I want to ask these questions:
- Why enable SR-IOV on eth3 can solve this problem?
- We found there two port in one NIC, but we just enable one port's SR-IOV, disable the other port's SR-IOV. Is it possible that one nic chip would not allow this operation? Is that a known issue, I can't find any answer fron community or driver's Release.
- Is there any other reason may cause this problem? like rx queue number or other things.
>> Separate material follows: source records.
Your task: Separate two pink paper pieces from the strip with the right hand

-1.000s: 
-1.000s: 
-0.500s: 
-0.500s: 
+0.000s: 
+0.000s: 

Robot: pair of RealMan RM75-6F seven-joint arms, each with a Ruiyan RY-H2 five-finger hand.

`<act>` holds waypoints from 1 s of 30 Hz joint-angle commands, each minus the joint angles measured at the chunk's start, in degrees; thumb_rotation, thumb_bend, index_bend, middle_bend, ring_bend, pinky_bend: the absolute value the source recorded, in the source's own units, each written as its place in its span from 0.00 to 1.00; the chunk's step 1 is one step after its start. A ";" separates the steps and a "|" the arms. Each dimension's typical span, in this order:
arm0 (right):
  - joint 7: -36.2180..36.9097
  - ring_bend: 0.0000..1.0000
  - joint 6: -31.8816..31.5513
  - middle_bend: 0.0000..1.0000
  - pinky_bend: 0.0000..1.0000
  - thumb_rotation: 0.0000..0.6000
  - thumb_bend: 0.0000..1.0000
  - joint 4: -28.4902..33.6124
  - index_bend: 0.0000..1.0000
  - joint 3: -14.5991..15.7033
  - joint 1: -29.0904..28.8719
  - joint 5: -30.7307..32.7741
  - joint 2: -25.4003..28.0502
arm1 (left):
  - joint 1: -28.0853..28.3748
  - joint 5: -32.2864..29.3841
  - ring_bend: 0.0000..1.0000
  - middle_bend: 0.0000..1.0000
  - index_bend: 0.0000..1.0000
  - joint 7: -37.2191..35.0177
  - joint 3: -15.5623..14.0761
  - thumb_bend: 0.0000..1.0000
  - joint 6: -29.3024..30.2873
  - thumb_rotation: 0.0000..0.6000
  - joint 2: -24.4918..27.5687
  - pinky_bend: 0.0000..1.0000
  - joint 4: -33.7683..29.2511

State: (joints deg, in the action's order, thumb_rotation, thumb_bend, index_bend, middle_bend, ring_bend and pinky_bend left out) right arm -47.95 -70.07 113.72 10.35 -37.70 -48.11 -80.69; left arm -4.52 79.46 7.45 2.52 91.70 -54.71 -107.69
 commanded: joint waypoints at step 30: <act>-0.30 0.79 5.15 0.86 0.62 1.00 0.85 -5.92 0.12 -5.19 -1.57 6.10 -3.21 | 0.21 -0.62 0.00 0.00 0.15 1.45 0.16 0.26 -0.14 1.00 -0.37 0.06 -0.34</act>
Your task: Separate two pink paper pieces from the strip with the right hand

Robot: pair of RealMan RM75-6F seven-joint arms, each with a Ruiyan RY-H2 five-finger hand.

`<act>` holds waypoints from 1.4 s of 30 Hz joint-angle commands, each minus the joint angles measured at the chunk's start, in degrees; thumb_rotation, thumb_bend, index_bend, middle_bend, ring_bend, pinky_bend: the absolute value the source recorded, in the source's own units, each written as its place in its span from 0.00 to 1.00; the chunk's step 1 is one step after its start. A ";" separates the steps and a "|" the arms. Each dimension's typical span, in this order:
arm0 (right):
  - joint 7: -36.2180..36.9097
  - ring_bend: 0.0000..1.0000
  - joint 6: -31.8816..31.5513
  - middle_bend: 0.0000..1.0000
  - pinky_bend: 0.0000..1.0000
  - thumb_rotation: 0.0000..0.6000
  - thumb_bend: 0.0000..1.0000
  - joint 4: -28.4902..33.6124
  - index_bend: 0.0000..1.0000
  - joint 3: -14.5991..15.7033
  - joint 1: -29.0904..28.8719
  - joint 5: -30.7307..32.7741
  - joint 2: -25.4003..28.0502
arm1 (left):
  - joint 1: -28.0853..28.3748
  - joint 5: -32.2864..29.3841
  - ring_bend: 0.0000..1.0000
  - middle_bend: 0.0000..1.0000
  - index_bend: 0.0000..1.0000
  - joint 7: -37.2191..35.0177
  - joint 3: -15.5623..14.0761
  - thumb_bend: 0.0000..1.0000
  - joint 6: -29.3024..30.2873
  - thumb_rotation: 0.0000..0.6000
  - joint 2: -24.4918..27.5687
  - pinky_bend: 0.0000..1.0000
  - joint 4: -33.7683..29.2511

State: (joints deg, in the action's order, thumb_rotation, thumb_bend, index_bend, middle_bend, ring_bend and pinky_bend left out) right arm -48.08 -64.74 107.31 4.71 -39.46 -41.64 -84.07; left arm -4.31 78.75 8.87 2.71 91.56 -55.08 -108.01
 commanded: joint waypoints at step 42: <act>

- Intel Corporation 82599ES 10-Gigabit SFI/SFP+ Network Connection [8086:10fb] (rev 01)
- driver: ixgbe
- version: 5.3.5
- firmware-version: 0x800008d3, 18.0.17
- driver: ixgbevf
- version: 4.3.3
- Kernel: 3.16.0-5-amd64 #1 SMP Debian 3.16.51-3+deb8u1 (2018-01-08) x86_64 GNU/Linux
ethtool -k eth3 Features for eth3: rx-checksumming: on tx-checksumming: on tx-checksum-ipv4: on tx-checksum-ip-generic: off [fixed] tx-checksum-ipv6: on tx-checksum-fcoe-crc: on [fixed] tx-checksum-sctp: on scatter-gather: on tx-scatter-gather: on tx-scatter-gather-fraglist: off [fixed] tcp-segmentation-offload: on tx-tcp-segmentation: on tx-tcp-ecn-segmentation: off [fixed] tx-tcp6-segmentation: on udp-fragmentation-offload: off [fixed] generic-segmentation-offload: on generic-receive-offload: on large-receive-offload: off rx-vlan-offload: on tx-vlan-offload: on ntuple-filters: off receive-hashing: on highdma: on [fixed] rx-vlan-filter: on vlan-challenged: off [fixed] tx-lockless: off [fixed] netns-local: off [fixed] tx-gso-robust: off [fixed] tx-fcoe-segmentation: on [fixed] tx-gre-segmentation: off [fixed] tx-ipip-segmentation: off [fixed] tx-sit-segmentation: off [fixed] tx-udp_tnl-segmentation: off [fixed] tx-mpls-segmentation: off [fixed] fcoe-mtu: off [fixed] tx-nocache-copy: off loopback: off [fixed] rx-fcs: off [fixed] rx-all: off [fixed] tx-vlan-stag-hw-insert: off [fixed] rx-vlan-stag-hw-parse: off [fixed] rx-vlan-stag-filter: off [fixed] l2-fwd-offload: off [fixed] busy-poll: on [fixed] ethtool -l eth3 Channel parameters for eth3: Pre-set maximums: RX: 0 TX: 0 Other: 1 Combined: 2 Current hardware settings: RX: 0 TX: 0 Other: 1 Combined: 2
Wish for replying!
Hi Michael L.,
Thanks for your reply.
We check the host hardware:
1. What is your host OS?
Debian 8.10, Linux 3.16.0-5-amd64 #1 SMP Debian 3.16.51-3+deb8u1 (2018-01-08) x86_64 GNU/Linux
2. Are you using on-board NIC cards?
3. What is the model of your system? Or if your NIC is on-board, what is the model of your board?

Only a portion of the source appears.